* **Problem to solve**: Please give the number of lines that hold the string "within" in the listing, without any other words.

################

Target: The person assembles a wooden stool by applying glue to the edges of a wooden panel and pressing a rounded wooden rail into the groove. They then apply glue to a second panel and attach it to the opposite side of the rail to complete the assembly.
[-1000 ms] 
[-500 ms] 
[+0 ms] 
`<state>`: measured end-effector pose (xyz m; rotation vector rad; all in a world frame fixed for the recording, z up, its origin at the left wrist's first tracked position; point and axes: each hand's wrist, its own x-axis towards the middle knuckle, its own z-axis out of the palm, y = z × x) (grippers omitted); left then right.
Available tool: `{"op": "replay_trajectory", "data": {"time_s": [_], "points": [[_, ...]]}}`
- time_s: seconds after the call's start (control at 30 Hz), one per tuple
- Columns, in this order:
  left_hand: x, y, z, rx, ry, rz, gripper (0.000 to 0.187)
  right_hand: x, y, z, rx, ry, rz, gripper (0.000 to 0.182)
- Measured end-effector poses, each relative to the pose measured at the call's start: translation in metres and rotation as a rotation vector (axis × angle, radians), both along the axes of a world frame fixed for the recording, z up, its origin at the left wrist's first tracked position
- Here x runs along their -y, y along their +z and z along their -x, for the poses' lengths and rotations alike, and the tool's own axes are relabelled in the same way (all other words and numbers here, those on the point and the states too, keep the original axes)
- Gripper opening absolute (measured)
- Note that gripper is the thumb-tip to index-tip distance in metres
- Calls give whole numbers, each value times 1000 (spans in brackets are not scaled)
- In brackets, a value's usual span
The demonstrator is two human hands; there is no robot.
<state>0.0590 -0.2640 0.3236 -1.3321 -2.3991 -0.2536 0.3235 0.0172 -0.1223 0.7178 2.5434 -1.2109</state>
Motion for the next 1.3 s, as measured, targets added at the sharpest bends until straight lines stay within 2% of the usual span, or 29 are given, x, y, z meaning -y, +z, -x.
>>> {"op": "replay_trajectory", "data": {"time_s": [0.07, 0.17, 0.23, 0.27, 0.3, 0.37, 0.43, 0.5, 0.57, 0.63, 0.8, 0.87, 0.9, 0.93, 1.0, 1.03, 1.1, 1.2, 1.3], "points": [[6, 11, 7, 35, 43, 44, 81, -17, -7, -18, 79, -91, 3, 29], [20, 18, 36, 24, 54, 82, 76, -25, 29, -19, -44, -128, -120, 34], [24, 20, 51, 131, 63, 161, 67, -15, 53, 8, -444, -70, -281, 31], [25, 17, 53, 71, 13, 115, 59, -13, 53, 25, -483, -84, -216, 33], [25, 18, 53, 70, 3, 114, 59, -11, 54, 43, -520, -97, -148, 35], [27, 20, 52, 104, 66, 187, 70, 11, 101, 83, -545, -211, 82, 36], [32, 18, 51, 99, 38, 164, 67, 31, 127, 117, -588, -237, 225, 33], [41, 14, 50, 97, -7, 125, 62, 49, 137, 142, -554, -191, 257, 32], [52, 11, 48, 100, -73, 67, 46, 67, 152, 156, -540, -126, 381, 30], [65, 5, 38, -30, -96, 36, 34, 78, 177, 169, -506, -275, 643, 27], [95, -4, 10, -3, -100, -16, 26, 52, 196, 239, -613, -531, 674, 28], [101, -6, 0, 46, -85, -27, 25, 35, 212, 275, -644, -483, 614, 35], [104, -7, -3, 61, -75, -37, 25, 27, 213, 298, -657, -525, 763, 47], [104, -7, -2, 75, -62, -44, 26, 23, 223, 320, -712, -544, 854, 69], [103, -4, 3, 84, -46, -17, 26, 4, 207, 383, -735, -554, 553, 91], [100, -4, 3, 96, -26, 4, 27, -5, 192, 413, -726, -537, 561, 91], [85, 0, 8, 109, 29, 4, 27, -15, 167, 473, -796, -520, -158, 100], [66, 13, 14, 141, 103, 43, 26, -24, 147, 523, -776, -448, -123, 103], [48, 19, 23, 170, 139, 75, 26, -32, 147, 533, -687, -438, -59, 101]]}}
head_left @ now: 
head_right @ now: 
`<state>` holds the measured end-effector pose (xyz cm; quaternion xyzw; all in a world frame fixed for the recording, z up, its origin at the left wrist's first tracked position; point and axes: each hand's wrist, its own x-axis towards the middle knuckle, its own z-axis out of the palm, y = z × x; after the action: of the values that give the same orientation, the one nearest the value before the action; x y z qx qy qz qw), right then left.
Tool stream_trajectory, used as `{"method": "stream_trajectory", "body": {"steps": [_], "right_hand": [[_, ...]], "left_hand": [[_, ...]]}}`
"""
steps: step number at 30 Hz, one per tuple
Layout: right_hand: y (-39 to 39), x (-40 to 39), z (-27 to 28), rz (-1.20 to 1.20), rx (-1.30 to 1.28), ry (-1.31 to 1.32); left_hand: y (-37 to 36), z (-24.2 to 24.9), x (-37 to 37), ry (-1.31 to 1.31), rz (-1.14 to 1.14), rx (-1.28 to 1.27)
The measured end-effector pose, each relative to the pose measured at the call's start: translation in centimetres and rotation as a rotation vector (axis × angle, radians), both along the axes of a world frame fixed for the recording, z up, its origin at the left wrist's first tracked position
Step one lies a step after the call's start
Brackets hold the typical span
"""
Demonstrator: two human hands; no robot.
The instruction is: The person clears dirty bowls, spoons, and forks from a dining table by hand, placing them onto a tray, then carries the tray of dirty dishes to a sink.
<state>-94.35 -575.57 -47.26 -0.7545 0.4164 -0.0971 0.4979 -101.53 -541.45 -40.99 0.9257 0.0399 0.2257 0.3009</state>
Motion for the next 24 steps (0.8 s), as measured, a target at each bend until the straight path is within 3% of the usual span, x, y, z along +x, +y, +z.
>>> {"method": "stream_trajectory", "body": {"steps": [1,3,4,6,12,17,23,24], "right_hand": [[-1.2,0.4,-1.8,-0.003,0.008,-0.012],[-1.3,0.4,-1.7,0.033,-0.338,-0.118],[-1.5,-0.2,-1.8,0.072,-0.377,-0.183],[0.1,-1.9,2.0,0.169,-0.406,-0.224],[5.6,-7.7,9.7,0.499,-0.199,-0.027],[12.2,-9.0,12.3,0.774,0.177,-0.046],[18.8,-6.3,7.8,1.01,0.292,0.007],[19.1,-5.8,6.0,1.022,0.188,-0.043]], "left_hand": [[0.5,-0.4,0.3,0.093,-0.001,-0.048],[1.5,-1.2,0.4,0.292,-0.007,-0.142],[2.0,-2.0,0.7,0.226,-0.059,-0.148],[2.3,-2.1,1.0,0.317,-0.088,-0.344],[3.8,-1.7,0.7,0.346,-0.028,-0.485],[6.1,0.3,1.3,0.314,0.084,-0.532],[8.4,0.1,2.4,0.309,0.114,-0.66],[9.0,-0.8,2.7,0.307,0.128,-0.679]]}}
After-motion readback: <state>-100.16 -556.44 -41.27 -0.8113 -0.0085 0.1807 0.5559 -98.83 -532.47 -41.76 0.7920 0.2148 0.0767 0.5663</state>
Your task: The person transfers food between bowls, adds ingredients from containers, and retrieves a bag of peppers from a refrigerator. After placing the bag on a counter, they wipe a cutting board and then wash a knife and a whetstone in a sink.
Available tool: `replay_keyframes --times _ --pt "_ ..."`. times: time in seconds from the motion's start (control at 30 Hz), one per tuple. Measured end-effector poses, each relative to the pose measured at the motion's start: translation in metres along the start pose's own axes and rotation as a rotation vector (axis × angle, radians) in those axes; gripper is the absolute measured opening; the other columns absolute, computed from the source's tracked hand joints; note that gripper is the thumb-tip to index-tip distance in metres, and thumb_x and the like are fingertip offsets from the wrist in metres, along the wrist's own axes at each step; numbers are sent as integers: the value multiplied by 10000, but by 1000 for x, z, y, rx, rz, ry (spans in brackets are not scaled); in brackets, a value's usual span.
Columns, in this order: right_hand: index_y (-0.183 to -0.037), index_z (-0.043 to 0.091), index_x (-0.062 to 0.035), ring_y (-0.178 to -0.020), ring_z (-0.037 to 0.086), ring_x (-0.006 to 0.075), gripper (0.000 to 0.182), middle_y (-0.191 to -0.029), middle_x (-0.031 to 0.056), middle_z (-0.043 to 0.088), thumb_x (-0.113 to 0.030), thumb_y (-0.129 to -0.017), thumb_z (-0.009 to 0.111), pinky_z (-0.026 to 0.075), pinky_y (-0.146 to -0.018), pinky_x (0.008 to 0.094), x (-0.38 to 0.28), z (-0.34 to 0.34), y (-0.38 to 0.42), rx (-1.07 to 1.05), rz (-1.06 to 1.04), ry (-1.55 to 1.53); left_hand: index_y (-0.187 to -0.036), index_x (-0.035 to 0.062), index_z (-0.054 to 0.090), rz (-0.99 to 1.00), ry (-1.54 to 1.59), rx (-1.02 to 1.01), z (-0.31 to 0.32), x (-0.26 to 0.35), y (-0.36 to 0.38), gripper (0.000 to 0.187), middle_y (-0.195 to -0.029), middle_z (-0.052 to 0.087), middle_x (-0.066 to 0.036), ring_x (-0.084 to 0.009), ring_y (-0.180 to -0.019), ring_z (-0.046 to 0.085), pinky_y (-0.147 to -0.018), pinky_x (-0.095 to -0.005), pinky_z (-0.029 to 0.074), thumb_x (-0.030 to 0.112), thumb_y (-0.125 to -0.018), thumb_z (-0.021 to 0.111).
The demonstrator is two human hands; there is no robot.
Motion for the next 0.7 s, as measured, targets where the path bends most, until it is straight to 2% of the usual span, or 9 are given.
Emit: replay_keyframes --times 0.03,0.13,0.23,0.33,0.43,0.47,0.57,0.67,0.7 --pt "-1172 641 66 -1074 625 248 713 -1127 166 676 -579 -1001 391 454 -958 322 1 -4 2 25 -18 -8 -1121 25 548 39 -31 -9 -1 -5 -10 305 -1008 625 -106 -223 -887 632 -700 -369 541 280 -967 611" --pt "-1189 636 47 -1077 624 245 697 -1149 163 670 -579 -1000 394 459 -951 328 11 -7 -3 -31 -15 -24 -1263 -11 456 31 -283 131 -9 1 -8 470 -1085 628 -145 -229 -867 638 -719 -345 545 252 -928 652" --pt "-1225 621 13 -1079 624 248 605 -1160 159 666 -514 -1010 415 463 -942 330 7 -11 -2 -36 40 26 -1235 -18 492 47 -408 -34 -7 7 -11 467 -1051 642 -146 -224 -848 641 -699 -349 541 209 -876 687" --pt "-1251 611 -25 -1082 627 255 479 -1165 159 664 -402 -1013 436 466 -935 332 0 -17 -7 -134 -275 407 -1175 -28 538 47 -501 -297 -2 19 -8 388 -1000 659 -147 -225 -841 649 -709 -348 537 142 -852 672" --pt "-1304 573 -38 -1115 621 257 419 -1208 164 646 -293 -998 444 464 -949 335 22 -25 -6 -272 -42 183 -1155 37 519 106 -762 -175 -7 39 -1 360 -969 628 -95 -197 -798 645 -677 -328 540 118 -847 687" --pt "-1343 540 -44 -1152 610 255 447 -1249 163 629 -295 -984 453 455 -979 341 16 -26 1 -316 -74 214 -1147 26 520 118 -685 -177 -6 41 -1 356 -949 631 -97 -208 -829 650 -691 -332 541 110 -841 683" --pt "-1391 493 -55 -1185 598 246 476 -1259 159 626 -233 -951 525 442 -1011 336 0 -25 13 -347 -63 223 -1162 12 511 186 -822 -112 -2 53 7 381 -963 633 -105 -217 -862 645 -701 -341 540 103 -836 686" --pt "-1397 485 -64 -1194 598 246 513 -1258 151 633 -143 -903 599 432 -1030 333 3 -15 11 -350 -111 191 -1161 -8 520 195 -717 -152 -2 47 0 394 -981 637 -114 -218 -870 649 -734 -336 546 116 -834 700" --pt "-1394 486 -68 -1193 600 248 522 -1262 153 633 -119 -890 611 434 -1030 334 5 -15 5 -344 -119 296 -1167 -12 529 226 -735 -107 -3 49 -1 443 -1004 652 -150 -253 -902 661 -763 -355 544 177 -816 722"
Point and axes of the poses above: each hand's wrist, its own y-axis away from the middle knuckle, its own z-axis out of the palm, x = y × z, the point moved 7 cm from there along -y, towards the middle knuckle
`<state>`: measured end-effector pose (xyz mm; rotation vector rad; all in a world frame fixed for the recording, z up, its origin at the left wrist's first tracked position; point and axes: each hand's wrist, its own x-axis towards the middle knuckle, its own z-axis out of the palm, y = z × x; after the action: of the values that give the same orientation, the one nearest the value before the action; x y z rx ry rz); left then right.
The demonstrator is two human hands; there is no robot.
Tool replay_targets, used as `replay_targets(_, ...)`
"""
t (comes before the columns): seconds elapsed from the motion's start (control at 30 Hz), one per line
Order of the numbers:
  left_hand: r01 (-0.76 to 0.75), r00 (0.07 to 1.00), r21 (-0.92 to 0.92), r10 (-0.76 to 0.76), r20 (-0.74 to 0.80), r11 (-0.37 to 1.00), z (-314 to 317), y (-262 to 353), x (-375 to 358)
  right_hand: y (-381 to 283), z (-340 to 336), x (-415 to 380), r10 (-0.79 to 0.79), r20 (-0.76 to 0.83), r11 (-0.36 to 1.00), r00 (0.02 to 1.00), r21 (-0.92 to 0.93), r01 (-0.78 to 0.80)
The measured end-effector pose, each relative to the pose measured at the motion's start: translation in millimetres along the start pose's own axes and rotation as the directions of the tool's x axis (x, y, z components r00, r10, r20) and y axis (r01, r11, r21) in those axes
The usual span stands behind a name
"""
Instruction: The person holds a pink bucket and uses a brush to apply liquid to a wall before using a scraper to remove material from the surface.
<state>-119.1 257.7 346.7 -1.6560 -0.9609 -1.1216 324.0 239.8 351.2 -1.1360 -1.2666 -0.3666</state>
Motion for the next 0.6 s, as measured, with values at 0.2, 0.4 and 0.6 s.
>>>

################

* **Task response**: 2